▶ Requirement
In the records below, find the line containing "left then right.". Output it and every line after it to the end, unchanged, with no pictures.

▶ Stored data entries
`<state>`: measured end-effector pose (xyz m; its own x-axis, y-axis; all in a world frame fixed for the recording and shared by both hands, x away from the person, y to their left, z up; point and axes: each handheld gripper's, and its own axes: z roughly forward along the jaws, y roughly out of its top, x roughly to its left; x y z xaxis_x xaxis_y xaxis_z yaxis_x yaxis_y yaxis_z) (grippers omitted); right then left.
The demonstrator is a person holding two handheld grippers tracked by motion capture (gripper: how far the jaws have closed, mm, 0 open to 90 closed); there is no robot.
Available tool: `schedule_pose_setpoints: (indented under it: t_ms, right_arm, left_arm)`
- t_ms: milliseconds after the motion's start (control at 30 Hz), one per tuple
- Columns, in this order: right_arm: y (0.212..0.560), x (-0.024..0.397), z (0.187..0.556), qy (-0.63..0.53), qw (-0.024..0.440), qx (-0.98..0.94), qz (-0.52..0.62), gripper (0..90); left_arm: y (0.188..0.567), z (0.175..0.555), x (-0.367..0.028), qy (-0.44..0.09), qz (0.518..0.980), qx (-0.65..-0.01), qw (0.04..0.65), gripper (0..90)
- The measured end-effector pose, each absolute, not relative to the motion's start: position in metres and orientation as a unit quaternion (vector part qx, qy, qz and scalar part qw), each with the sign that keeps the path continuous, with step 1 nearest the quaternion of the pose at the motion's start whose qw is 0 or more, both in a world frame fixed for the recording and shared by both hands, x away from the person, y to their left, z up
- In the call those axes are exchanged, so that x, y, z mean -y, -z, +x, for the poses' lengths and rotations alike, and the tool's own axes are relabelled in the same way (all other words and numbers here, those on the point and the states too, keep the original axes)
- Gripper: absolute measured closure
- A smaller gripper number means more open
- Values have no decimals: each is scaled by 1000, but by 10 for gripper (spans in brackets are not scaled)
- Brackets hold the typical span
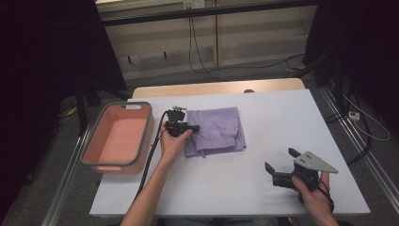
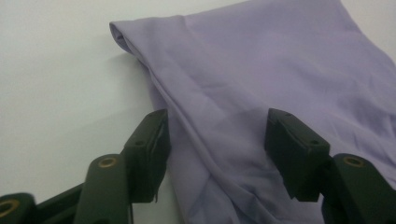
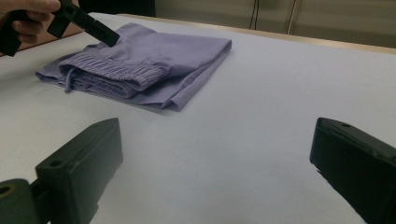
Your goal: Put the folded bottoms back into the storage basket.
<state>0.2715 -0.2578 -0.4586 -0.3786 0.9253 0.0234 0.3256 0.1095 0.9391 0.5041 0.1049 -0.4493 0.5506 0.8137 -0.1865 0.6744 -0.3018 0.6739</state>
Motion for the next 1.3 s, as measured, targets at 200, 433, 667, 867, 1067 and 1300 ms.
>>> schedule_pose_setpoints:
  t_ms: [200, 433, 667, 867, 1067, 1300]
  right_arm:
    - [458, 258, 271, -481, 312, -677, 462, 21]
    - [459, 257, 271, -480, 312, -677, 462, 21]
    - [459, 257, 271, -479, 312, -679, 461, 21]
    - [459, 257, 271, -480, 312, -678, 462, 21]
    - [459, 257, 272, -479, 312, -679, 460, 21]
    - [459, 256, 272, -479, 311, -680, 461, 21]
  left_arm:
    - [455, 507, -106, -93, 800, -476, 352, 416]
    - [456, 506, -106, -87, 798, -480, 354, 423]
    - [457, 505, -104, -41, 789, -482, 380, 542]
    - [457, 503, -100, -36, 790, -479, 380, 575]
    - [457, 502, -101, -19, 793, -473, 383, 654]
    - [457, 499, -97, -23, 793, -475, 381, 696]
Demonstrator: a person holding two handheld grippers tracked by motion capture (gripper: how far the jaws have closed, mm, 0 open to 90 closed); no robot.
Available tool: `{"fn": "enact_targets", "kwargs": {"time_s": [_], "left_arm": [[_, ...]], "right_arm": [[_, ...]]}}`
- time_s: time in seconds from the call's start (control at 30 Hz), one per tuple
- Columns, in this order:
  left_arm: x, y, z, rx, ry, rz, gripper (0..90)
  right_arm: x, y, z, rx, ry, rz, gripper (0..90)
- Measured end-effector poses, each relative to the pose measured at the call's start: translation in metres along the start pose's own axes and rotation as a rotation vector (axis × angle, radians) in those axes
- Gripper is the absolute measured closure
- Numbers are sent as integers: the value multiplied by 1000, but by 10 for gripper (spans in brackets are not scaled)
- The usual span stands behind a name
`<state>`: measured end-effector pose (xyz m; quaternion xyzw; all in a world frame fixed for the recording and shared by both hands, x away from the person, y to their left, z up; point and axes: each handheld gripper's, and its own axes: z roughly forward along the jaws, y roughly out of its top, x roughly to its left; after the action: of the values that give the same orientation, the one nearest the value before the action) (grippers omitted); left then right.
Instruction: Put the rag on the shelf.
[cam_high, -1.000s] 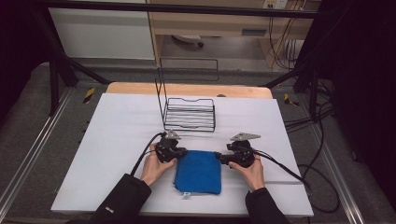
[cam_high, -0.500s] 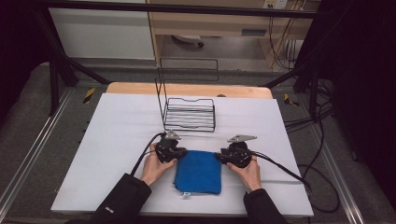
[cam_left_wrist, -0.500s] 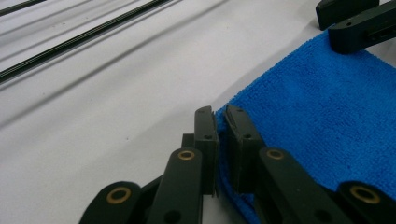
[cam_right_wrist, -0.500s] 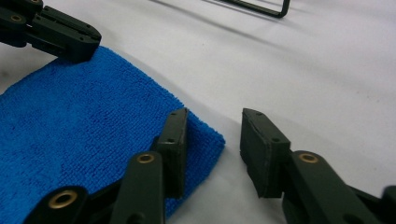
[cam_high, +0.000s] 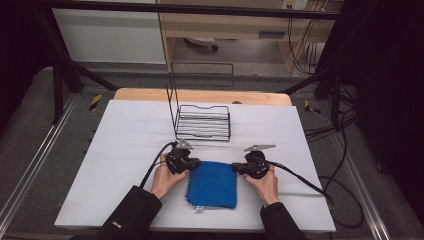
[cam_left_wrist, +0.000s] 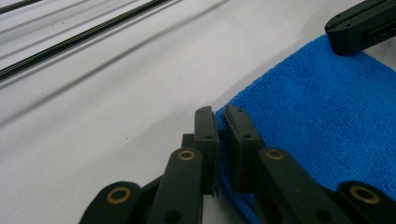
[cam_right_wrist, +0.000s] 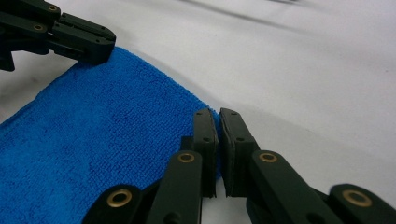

▶ Solution for this exercise
`<state>`: measured end-effector pose (xyz m; quaternion xyzw; all in a world frame fixed for the recording and shared by both hands, x away from the person, y to their left, z up; point and axes: each handheld gripper's, and its own axes: z roughly forward along the jaws, y roughly out of its top, x roughly to its left; after the action: of the values that give the same orientation, the one nearest the value before the action) (grippers omitted); left then right.
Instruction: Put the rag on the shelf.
[cam_high, -1.000s] 
[cam_high, -0.500s] 
[cam_left_wrist, -0.500s] 
[cam_right_wrist, -0.500s] 
[cam_high, +0.000s] 
[cam_left_wrist, +0.000s] 
[cam_right_wrist, +0.000s] 

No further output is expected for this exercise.